**Instructions to follow**:
Your answer should be every line of the entries that has the string "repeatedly" in it.

**Provided data**:
+ + + +

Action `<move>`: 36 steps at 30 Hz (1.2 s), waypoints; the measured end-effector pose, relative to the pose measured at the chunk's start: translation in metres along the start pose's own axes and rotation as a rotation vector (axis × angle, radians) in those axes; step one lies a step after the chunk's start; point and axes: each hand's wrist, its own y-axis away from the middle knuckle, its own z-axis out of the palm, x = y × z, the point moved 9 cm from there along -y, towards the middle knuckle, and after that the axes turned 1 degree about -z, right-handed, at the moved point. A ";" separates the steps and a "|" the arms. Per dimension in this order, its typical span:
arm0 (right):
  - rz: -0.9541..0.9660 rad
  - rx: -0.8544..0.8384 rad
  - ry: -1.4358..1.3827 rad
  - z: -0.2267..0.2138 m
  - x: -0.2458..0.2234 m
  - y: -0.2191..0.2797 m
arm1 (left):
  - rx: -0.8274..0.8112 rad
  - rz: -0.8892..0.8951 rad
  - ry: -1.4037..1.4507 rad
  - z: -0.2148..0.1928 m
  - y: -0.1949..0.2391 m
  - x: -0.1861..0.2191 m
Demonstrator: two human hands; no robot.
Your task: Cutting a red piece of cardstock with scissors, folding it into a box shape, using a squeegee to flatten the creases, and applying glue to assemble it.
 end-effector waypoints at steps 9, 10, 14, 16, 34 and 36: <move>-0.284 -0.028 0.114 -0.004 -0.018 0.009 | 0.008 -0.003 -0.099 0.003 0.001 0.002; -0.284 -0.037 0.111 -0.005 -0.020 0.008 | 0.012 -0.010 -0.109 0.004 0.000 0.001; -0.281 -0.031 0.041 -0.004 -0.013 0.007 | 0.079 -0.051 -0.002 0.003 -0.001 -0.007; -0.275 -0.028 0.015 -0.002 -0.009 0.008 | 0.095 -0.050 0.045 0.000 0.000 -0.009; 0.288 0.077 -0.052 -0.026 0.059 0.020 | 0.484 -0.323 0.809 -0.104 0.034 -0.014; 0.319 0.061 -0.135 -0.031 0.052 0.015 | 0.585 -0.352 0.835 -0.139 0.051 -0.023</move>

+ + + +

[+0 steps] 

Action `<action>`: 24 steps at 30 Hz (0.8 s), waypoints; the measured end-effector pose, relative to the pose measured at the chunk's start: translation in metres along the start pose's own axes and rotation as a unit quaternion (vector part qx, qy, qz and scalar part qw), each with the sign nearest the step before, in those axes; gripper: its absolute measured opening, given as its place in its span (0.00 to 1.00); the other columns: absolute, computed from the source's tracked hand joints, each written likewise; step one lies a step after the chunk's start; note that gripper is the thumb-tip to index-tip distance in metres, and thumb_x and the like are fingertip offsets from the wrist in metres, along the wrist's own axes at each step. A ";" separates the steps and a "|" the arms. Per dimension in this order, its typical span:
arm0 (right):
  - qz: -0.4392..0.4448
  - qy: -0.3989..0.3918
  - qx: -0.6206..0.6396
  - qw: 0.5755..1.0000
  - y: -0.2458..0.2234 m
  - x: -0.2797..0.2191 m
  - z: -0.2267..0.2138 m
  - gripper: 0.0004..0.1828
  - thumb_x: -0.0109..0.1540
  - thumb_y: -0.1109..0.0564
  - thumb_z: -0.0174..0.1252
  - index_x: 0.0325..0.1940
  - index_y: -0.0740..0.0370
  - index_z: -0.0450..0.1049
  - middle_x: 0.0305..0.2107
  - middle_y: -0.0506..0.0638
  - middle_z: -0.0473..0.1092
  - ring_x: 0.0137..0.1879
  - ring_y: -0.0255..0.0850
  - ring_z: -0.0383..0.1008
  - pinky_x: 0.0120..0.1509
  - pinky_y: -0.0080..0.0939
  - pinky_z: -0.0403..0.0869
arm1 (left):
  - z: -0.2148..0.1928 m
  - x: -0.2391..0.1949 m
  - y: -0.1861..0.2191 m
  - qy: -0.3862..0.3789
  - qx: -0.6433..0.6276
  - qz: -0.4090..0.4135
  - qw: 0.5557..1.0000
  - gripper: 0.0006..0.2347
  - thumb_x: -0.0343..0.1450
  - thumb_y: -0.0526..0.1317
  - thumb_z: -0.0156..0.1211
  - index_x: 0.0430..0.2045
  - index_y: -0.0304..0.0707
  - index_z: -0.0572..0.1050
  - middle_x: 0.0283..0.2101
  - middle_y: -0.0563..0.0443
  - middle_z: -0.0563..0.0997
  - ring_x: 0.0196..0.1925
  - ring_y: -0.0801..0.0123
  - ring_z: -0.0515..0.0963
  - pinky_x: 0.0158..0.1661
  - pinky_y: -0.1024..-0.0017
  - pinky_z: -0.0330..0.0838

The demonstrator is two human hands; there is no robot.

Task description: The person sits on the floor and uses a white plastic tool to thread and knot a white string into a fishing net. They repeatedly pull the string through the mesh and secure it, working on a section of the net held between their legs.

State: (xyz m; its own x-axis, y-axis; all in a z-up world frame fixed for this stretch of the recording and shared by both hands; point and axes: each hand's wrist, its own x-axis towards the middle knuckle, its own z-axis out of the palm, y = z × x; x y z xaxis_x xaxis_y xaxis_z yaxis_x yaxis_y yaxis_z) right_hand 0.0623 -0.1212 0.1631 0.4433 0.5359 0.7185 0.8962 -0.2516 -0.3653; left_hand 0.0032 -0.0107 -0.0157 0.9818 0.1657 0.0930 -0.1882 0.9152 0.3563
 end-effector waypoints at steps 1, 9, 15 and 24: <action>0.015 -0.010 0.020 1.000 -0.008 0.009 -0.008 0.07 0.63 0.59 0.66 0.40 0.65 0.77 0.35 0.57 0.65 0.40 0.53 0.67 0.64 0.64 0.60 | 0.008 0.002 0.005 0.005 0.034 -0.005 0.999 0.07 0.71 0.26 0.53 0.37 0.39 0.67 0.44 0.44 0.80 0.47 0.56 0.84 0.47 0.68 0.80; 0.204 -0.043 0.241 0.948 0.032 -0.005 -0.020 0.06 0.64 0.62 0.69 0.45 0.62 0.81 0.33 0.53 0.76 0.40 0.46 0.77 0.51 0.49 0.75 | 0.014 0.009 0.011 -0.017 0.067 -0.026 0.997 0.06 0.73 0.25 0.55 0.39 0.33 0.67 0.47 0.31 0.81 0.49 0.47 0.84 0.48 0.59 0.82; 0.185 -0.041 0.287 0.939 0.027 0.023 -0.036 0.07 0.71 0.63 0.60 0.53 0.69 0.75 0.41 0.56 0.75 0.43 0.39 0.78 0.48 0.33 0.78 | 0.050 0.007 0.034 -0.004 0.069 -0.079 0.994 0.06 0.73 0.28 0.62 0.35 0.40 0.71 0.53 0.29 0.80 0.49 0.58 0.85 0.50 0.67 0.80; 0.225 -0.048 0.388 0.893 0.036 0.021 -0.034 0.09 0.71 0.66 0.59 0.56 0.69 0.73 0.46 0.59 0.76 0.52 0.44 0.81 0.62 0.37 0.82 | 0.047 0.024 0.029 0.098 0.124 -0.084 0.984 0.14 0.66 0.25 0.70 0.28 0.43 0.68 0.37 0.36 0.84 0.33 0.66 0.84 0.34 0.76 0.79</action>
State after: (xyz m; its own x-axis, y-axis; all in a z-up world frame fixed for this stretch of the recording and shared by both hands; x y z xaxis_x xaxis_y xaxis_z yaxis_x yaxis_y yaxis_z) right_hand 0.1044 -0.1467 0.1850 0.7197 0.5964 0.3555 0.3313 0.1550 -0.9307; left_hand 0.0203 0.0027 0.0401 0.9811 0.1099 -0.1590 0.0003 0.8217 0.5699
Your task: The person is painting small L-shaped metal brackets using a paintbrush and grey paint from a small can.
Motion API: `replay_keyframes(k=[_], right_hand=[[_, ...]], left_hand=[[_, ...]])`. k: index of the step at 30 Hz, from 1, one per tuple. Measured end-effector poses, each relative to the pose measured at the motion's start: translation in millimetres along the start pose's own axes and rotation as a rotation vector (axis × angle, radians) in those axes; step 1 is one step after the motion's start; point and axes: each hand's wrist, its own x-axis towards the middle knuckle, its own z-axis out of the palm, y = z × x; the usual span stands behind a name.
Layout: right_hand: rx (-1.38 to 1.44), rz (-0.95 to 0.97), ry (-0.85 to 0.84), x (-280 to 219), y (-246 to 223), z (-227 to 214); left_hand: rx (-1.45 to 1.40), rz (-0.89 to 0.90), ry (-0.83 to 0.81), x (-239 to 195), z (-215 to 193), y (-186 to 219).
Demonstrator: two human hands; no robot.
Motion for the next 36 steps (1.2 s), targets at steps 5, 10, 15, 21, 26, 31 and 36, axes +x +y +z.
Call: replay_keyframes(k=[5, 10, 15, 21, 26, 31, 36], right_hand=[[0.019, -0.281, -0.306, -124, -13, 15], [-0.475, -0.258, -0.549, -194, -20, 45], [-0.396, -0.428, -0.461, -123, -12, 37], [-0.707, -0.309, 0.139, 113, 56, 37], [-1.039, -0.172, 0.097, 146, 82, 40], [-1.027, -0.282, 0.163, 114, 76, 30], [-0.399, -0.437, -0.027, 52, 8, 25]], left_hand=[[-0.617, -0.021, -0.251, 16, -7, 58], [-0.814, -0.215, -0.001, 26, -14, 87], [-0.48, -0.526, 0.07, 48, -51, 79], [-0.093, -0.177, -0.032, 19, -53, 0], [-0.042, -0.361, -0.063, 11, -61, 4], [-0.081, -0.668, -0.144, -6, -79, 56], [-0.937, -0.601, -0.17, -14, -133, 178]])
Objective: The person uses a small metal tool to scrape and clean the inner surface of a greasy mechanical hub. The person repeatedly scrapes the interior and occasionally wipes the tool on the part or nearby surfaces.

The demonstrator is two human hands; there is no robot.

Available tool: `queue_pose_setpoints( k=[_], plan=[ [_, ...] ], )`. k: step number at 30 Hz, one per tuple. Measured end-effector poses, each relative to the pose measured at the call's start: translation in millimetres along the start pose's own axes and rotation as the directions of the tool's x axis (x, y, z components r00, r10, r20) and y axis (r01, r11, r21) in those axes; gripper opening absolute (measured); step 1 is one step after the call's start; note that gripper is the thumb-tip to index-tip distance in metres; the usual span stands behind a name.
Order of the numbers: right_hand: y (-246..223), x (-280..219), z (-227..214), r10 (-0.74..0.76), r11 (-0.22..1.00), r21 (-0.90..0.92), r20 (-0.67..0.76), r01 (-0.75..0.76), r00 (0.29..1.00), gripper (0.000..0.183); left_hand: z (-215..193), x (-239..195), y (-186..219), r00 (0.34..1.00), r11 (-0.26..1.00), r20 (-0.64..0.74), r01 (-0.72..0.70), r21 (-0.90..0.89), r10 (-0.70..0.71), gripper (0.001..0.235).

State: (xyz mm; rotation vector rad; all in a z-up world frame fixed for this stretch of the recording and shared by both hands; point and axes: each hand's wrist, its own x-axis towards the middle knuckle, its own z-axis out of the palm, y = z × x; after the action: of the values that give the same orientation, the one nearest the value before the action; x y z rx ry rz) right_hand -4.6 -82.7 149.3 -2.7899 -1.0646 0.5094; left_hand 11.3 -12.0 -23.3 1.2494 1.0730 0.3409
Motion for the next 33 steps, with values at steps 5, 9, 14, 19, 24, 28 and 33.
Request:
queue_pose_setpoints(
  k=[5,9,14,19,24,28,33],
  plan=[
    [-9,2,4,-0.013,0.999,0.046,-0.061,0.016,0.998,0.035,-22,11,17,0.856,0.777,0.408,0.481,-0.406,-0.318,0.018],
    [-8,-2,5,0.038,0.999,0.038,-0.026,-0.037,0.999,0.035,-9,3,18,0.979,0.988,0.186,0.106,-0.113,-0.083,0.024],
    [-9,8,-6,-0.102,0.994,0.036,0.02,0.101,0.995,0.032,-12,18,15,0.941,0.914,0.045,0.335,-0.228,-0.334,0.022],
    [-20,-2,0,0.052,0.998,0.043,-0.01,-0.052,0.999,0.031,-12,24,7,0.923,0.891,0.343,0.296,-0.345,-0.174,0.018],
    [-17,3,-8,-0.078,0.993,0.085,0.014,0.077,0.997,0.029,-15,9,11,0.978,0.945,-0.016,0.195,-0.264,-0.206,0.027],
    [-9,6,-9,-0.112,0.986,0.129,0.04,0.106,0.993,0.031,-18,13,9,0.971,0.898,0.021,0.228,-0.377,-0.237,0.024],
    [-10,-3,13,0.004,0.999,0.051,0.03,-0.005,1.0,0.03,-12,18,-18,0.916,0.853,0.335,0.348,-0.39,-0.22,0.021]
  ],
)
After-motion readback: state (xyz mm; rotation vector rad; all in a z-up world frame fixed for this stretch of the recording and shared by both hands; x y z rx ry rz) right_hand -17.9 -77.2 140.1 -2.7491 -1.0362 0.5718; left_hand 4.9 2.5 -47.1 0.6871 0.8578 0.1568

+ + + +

**Answer to this task**:
Task description: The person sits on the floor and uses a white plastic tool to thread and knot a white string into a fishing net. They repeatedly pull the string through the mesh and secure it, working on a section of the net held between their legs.
Objective: The person uses a small metal tool to scrape and clean the inner surface of a greasy mechanical hub. The person repeatedly scrapes the interior and occasionally wipes the tool on the part or nearby surfaces.

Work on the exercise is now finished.